I’ve had a couple of people tell me that they gave tips about drug dealing to police officers and the officers appeared to not pay much attention to the concern.

“It is hard for me to respond to questions when I do not know who is saying this, who the officer is, when and where this happened. With such little information, I am not able to respond to that question.”

How are officers trained to behave in a situation where a person on the street gives them a tip?

“They are trained to ask investigatory questions. Questions that help us to verify information and give us hopefully enough information that we can follow up on. These are investigative skills officers receive before and after hire.”

What are the different ways police officers get information about drug dealing?

“Investigative techniques utilized by law enforcement. Citizens calling police and giving us information. People witnessing suspicious behavior and notifying police. Police enforcing traffic violations. There are many other ways, these are just a few examples.”

What are the most important sources of information?

“Probably the public and what they see and hear, at least initially, followed by police following up with thorough investigations.”

Could I get a copy of the budget that would show me how much money the county, or the Northfield Dept., has spent to combat drug dealers? I’d like to see specifically just how much money and resources it takes to put a dent in a problem like this one.

We have one officer assigned to the task force so let me break down the figures.

The following are City of Northfield approximate costs. They are the approximate costs for our involvement in narcotics investigation and a breakdown of what those costs are.

  • Salary for one full-time officer with benefits: $60,000.
  • One city vehicle and fuel: $4000.
  • Insurance for said vehicle: $200.
  • Annual fees to Rice County Drug Task Force: $4500.
  • Supervisory costs to supervise agent and our involvement in the task force. Portion of salaries of investigative captain and police chief: $15,000
  • Equipment costs, including computer, phone, cell phone, other office and field equipment purchase and rental: $3000
  • Total approximate cost: $86,700″

How much money is budgeted for next year?

“The costs should be similar with a minimal cost of living salary adjustment. I would anticipate a general increase to all of the items. I would approximate a four percent increase, making the cost approximately $90,168 for 2009. There is not a specific budget for narcotics investigation. It comes out of the regular police budget. I use monies currently from officer salaries, dept. equipment, fuel, dept vehicle costs, etc.”

How much money would the task force need to operate at its best?
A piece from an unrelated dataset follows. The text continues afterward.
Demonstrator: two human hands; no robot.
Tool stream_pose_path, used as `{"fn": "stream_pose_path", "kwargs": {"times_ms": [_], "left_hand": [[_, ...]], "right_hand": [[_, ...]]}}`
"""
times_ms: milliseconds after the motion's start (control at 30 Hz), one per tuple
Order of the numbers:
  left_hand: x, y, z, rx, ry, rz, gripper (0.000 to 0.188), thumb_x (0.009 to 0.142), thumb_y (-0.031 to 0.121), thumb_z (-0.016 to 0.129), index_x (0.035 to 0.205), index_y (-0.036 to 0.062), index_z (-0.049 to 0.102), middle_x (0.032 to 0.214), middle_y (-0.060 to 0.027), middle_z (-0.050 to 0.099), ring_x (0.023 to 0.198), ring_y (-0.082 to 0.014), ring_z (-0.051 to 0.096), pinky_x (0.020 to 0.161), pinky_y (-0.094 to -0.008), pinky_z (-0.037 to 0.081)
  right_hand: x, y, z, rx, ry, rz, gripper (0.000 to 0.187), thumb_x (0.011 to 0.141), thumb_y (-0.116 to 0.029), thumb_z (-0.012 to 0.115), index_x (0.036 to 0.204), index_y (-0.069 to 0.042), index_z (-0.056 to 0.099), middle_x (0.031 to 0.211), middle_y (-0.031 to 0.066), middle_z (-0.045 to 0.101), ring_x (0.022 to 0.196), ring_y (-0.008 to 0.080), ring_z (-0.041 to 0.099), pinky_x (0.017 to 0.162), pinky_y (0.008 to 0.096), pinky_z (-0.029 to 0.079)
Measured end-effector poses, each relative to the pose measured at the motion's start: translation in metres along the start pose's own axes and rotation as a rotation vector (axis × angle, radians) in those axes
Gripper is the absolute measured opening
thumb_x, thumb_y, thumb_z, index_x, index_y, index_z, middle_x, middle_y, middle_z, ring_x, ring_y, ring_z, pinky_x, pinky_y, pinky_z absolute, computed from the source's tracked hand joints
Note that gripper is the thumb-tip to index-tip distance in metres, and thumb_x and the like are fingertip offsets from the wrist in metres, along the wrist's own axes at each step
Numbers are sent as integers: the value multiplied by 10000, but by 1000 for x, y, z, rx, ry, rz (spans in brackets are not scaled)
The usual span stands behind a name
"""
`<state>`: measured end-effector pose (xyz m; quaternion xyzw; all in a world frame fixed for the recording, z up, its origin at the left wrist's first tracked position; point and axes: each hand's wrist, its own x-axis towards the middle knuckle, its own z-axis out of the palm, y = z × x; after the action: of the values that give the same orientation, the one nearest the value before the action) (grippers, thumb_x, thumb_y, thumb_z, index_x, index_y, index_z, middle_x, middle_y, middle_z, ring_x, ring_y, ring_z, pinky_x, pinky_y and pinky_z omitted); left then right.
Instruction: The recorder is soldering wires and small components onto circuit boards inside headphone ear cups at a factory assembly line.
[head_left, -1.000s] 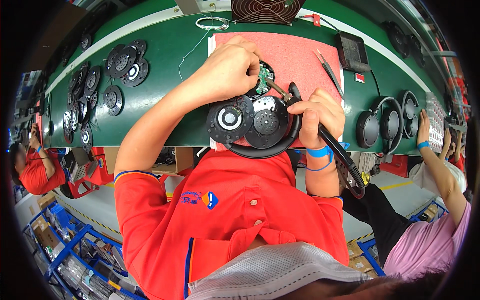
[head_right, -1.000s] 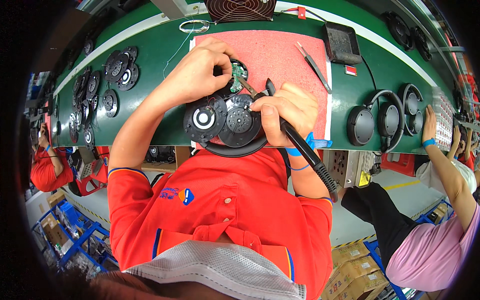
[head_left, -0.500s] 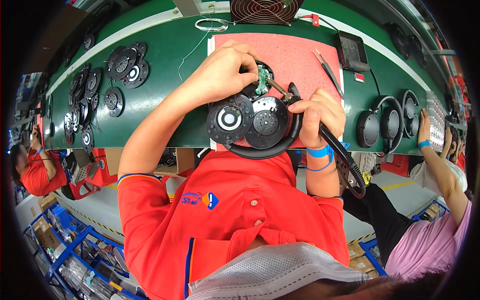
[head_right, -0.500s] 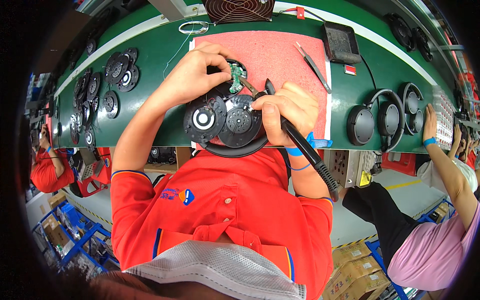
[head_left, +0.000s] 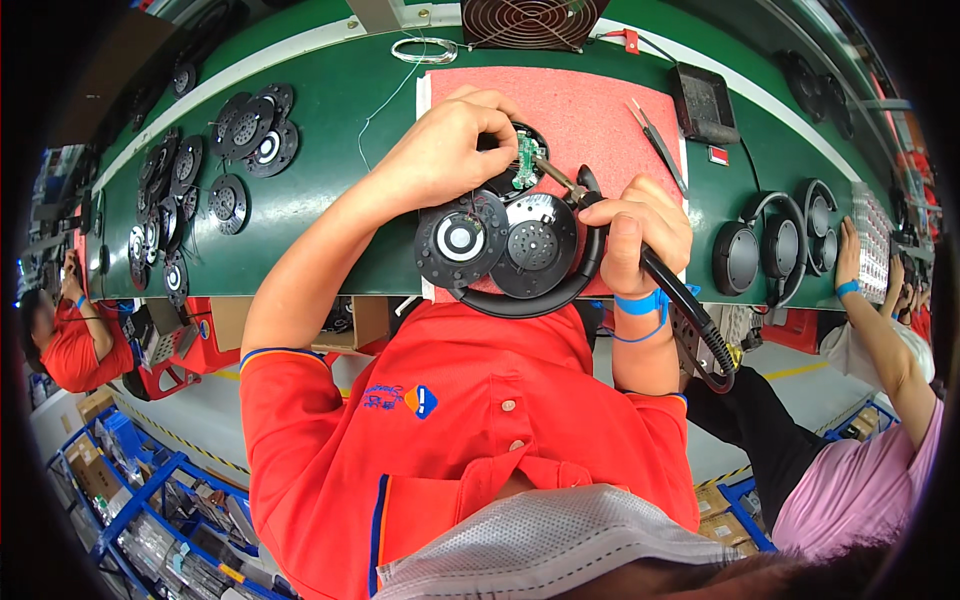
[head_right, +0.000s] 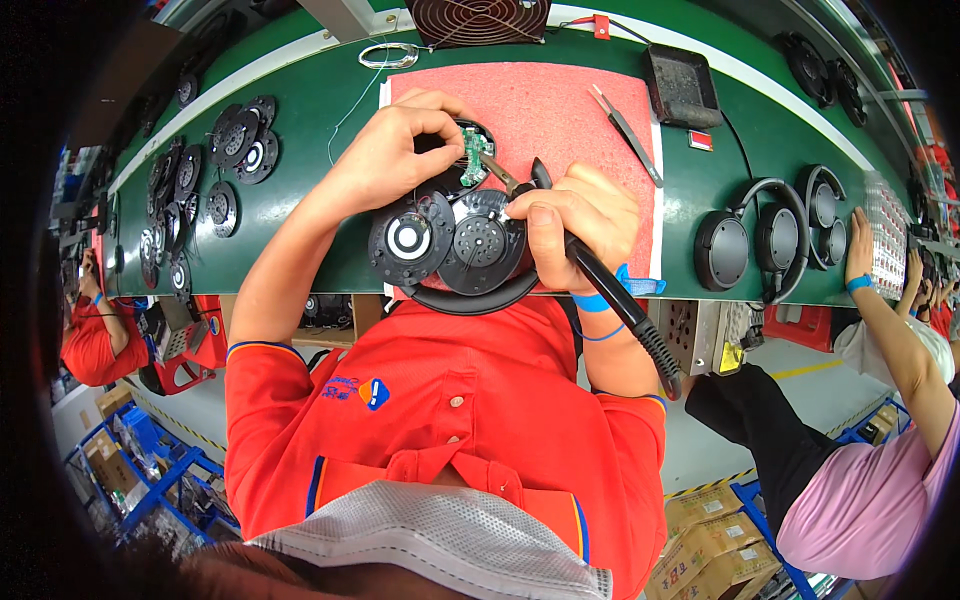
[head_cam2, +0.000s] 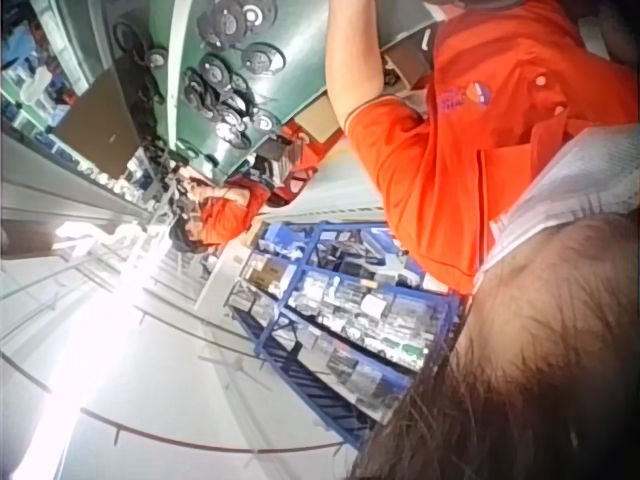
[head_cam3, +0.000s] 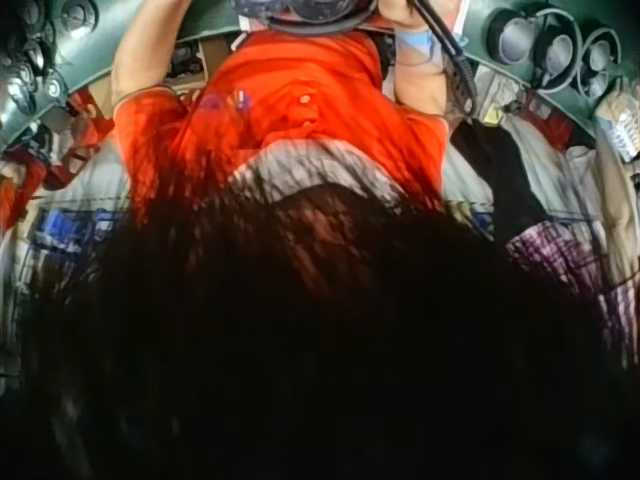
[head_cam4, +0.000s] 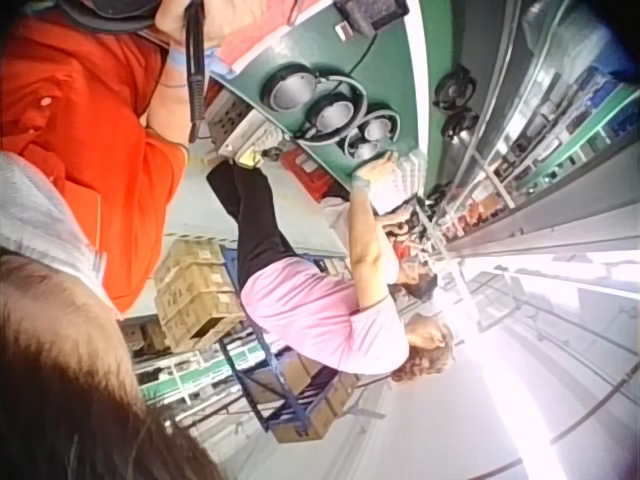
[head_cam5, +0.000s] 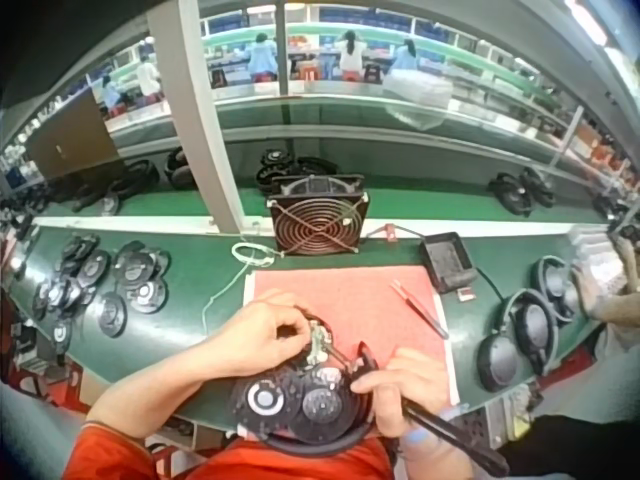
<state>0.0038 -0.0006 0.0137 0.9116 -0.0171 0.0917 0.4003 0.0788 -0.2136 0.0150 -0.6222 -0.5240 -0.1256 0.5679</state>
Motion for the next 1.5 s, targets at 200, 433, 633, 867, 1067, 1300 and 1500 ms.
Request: {"fn": "stream_pose_path", "kwargs": {"times_ms": [200, 433, 633, 867, 1067, 1300, 1500], "left_hand": [[6, 2, -6, 80, -57, 116, 92, 738, 77, 621, 733, -10, 651, 1006, -109, 637, 1009, -291, 545, 874, -369, 450], [9, 6, -8, 173, -63, 194, 90, 729, 69, 615, 692, -8, 642, 962, -100, 633, 988, -286, 547, 861, -383, 450], [10, 6, -8, 188, -68, 205, 87, 725, 72, 617, 687, -3, 642, 956, -95, 634, 997, -286, 546, 857, -394, 448], [10, 4, -8, 206, -66, 231, 64, 713, 71, 628, 676, 19, 629, 946, -86, 631, 1001, -281, 543, 846, -393, 445], [10, 5, -9, 215, -74, 251, 58, 709, 71, 635, 686, 18, 629, 943, -82, 627, 999, -280, 537, 855, -395, 437], [10, 3, -8, 238, -69, 256, 62, 713, 76, 631, 688, 20, 631, 951, -78, 626, 1004, -277, 533, 858, -397, 434], [10, 4, -7, 265, -67, 260, 65, 721, 78, 622, 696, 22, 641, 955, -73, 627, 996, -270, 533, 855, -396, 433]], "right_hand": [[2, -5, 2, -19, -58, 30, 293, 887, -130, 502, 657, 0, 630, 549, 67, 553, 473, 177, 446, 466, 306, 334], [3, -6, 1, -26, -99, 52, 281, 888, -138, 508, 678, -3, 636, 566, 70, 566, 487, 187, 463, 480, 312, 359], [2, -5, 2, -22, -107, 49, 279, 893, -146, 510, 684, -11, 636, 584, 75, 591, 489, 190, 471, 483, 313, 367], [2, -4, 3, -21, -101, 30, 278, 895, -149, 515, 688, -9, 636, 590, 73, 595, 486, 189, 465, 477, 315, 362], [3, -5, 2, -30, -114, 33, 273, 895, -147, 517, 692, -9, 636, 583, 74, 587, 484, 189, 464, 478, 313, 362], [3, -4, 4, -30, -108, 12, 279, 897, -147, 514, 687, -7, 633, 569, 72, 571, 473, 188, 456, 475, 315, 356], [1, -3, 2, -29, -52, 22, 289, 896, -139, 503, 674, -3, 628, 552, 66, 553, 468, 185, 445, 464, 309, 340]]}}
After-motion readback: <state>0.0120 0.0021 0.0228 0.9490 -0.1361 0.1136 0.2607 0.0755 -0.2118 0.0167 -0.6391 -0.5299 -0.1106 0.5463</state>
“That’s difficult to answer. Probably $30,000 more. ‘Buy money’ is needed to conduct these investigations, and we need more funding for vehicles and improvement of technology. Lastly, being a large proponent of training, we could use more access to training dollars for investigators. With that said, I actually feel very fortunate to have one officer dedicated to narcotics investigation. If we get overwhelmed or need assistance we can rely upon the Minnesota Bureau of Criminal Apprehension Narcotics Division. We did that in our most recent investigation and arrests of heroin.”

What’s the best way for a citizen to express a concern to the police?

“It would probably depend on the severity of the concern. Let’s use as an example of drug intelligience or suspicious activity. They should call our investigative staff and share the concern with us. Again, the more we learn, the more likely we can deal with the issue. If it is something that should be dealt with right away, something that is currently occurring (examples would be a loud party, reckless driving in a neighborhood, etc.) we would want the person to call our dispatch and have an officer respond at the time it is occurring. The dispatch phone number is 507-645-4475.”